[rescue] Happy New Year! RIP, Sun/Solaris...

Jochen Kunz jkunz at unixag-kl.fh-kl.de
Mon Jan 3 03:26:08 CST 2011


On Sun, 02 Jan 2011 14:22:21 -0500
Phil Stracchino <alaric at metrocast.net> wrote:

> Frankly, the entire *BSD userspace is a bit on the primitive side.  What
> I don't understand about this is that the true *BSD zealots (of which
> there fortunately seem to be none on the list that I am aware of) appear
> to regard it as a point of pride.
OK. As a (Net)BSD zealot I'l take up this trolling. ;-)

Well. I am useing Unix for close to 20 years now. I saw Linux rising.
It evolved from a Unix clone for Unix enthusiasts to a bad Windows
surrogate for Windows haters. Linux got "polluted" by lots of eye candy
stuff, even on the command line. The usual Linux distribution shoves
all this stuff down the users throat, even if he doesn't want it.
(vi is vim, /bin/sh is bash, "rm" is aliased to "rm -i", ...)

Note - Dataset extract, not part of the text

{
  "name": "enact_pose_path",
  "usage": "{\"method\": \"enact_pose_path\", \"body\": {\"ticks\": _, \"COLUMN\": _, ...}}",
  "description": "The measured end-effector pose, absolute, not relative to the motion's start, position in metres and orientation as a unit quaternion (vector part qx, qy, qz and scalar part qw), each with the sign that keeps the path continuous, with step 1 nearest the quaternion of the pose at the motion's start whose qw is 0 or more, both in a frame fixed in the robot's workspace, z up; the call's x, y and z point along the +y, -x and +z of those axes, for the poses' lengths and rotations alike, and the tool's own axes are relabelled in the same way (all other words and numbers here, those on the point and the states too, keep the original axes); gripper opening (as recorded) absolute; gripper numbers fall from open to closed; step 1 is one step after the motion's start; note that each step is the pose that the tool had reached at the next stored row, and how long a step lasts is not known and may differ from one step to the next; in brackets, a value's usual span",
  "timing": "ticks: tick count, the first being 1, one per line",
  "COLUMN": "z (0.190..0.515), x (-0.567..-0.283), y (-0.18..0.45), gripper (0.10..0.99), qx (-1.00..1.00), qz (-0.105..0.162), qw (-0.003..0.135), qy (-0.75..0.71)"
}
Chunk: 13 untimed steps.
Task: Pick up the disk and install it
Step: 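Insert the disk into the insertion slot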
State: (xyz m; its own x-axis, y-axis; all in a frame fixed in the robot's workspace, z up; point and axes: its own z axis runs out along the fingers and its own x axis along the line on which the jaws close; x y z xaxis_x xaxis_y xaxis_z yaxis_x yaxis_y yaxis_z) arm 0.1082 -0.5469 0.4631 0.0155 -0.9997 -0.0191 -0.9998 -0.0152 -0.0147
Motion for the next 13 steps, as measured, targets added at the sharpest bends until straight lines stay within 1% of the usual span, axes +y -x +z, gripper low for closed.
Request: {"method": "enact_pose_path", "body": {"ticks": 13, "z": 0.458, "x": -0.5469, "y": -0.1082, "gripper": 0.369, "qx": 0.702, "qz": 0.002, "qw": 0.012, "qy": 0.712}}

The *BSDs, especially NetBSD, concentrate on a lean and mean Unix
environement and try to carry on the Unix paradigm. That is the reason
why they don't add "user-friendliness" to the base system:
User-friendliness is a matter of personal taste. So instead of forcing
the user to use the "friendliness" that the distributor likes, the BSDs
give control to the user. This way the user can decide what he wants.
The base system is really what the name tells: A base where the user
can build on top what ever he wants. That is the reason why the *BSD
userspace is so "primitive": It doesn't bother you with things you don't
want. Instead you get the tools to bild what you want. E.g. An emacs
user doesn't need vim, but most linux distributions install vim anyway.
*BSD come with nvi, as a Unix has to have a vi(1). If you want vim, or
emacs, well just install it. pkgsrc will do for you.

To my experience: "user-friendliness" allways gets into my way and
prevents me from doing my work fast and efficient.